Gather the lines below that include the string "camera", copying each in full.

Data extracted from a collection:

*** Block opens ***

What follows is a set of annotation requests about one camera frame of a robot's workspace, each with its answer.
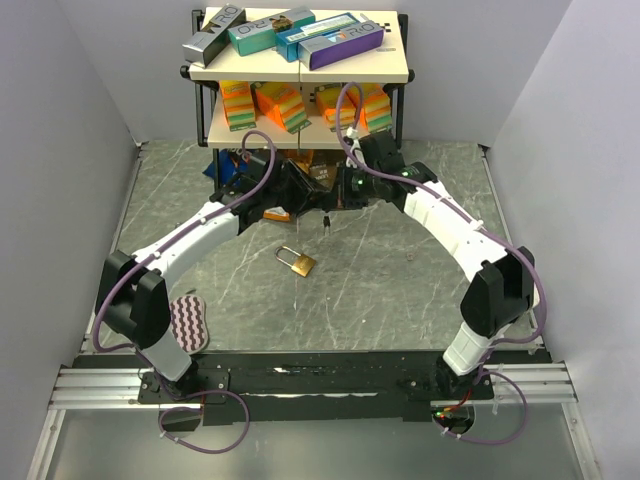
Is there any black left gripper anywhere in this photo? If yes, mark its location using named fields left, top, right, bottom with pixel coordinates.
left=263, top=160, right=331, bottom=219

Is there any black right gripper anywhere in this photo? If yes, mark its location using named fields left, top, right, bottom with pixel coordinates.
left=325, top=160, right=382, bottom=210

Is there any orange black small padlock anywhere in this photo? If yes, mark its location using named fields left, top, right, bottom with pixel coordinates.
left=263, top=207, right=291, bottom=222

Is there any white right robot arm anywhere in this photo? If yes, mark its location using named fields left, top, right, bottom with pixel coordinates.
left=337, top=127, right=548, bottom=399

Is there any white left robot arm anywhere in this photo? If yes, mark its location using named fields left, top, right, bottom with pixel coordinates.
left=94, top=150, right=323, bottom=402

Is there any orange potato chip bag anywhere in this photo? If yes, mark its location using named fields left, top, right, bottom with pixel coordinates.
left=282, top=149, right=314, bottom=173

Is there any brown paper snack bag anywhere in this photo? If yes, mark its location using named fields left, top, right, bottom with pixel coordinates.
left=309, top=149, right=345, bottom=190

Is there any blue Doritos chip bag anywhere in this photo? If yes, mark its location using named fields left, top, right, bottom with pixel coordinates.
left=202, top=148, right=248, bottom=191

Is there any sponge pack far right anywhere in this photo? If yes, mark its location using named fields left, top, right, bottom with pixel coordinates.
left=340, top=83, right=392, bottom=133

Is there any sponge pack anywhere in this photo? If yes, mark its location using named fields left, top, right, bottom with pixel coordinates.
left=314, top=83, right=356, bottom=132
left=340, top=83, right=392, bottom=133
left=251, top=82, right=310, bottom=133
left=219, top=80, right=256, bottom=131

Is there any large brass padlock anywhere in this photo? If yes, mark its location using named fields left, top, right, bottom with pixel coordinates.
left=275, top=245, right=317, bottom=278

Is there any sponge pack centre left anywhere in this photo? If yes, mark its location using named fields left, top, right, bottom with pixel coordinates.
left=251, top=82, right=310, bottom=133

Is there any sponge pack centre right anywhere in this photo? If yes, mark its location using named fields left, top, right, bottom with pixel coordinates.
left=314, top=83, right=356, bottom=132

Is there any beige black shelf rack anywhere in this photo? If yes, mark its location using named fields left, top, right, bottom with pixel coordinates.
left=179, top=6, right=416, bottom=199

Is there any sponge pack far left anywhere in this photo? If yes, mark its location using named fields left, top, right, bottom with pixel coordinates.
left=219, top=80, right=256, bottom=131

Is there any blue teal box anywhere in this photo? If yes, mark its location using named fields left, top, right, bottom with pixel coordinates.
left=275, top=12, right=360, bottom=62

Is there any purple RiO box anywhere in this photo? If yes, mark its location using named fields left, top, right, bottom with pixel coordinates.
left=298, top=21, right=385, bottom=71

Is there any teal RiO box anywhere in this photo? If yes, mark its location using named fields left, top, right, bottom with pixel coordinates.
left=229, top=6, right=316, bottom=56

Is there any purple striped sponge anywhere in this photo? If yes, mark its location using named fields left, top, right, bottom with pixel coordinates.
left=169, top=295, right=209, bottom=355

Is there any silver RiO box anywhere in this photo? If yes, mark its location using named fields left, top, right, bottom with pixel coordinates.
left=182, top=4, right=246, bottom=66

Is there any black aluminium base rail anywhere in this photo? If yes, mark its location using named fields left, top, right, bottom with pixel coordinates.
left=49, top=350, right=577, bottom=426

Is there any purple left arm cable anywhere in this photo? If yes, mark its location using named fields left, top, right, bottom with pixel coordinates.
left=90, top=130, right=279, bottom=454

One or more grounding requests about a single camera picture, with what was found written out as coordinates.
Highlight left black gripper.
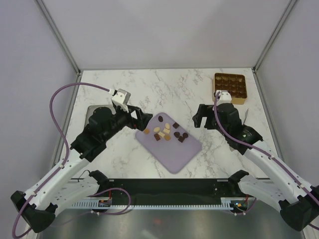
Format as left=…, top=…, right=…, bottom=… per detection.
left=103, top=104, right=153, bottom=142

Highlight dark square chocolate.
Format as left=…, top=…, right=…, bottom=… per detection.
left=172, top=122, right=179, bottom=129

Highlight metal tongs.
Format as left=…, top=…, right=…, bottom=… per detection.
left=242, top=108, right=249, bottom=124

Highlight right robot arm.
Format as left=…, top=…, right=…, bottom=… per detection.
left=192, top=103, right=319, bottom=232

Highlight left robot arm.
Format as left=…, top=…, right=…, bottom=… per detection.
left=10, top=106, right=153, bottom=233

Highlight brown rectangular chocolate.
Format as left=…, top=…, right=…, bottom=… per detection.
left=154, top=133, right=160, bottom=141

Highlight gold chocolate box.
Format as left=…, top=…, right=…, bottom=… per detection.
left=212, top=73, right=247, bottom=105

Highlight lavender tray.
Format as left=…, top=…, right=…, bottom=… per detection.
left=135, top=113, right=202, bottom=174

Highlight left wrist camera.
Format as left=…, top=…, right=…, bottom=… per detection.
left=111, top=89, right=131, bottom=111

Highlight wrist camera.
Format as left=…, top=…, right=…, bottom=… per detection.
left=214, top=90, right=232, bottom=106
left=111, top=89, right=131, bottom=111

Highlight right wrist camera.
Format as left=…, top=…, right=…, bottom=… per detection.
left=214, top=90, right=232, bottom=106

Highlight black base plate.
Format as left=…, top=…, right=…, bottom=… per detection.
left=98, top=179, right=245, bottom=205

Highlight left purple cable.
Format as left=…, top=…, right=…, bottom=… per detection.
left=11, top=83, right=113, bottom=239

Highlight white cable duct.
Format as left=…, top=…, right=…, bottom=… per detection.
left=69, top=198, right=253, bottom=211

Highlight right aluminium frame post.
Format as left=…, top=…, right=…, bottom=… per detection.
left=252, top=0, right=299, bottom=73

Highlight aluminium frame post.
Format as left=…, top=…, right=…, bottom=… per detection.
left=34, top=0, right=81, bottom=76
left=252, top=0, right=299, bottom=73

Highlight left aluminium frame post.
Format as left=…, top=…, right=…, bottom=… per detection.
left=34, top=0, right=81, bottom=76

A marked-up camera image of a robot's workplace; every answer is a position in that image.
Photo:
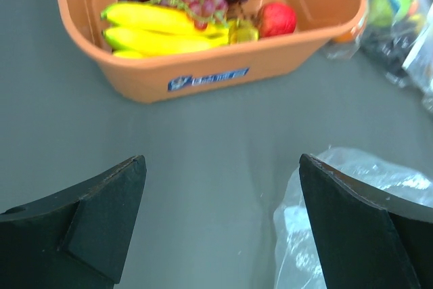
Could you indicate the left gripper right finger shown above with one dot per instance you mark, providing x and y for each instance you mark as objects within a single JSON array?
[{"x": 365, "y": 237}]

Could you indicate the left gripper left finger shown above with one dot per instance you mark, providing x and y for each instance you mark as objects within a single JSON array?
[{"x": 76, "y": 238}]

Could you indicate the blue zip top bag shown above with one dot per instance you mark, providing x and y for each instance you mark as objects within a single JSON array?
[{"x": 296, "y": 258}]

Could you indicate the yellow fake banana bunch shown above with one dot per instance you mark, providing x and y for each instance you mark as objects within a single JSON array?
[{"x": 130, "y": 30}]

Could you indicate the white zip bag with fruit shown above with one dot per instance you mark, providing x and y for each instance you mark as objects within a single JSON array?
[{"x": 418, "y": 63}]

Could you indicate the back bag with green apple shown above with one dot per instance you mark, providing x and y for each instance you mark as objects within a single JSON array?
[{"x": 385, "y": 34}]

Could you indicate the red fake tomato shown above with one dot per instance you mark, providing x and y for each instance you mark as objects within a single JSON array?
[{"x": 275, "y": 19}]

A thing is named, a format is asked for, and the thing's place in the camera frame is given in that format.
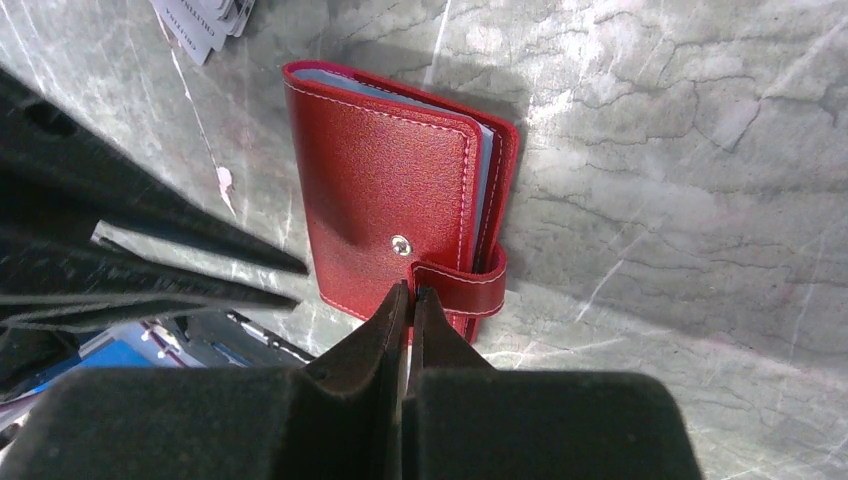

*** Block closes ***

▶ SOLUTION FOR THIS PROBLEM
What follows is a set of annotation requests about one camera frame of a robot's workspace, each with its answer.
One or more grounding requests about a single camera picture, with what was found written out as coordinates.
Highlight left wrist camera.
Highlight wrist camera.
Highlight right wrist camera.
A marked-up camera image of a robot's workplace; every answer is a position in that image.
A thing is named, a format is asked for, and the thing's place in the camera frame is given in that format.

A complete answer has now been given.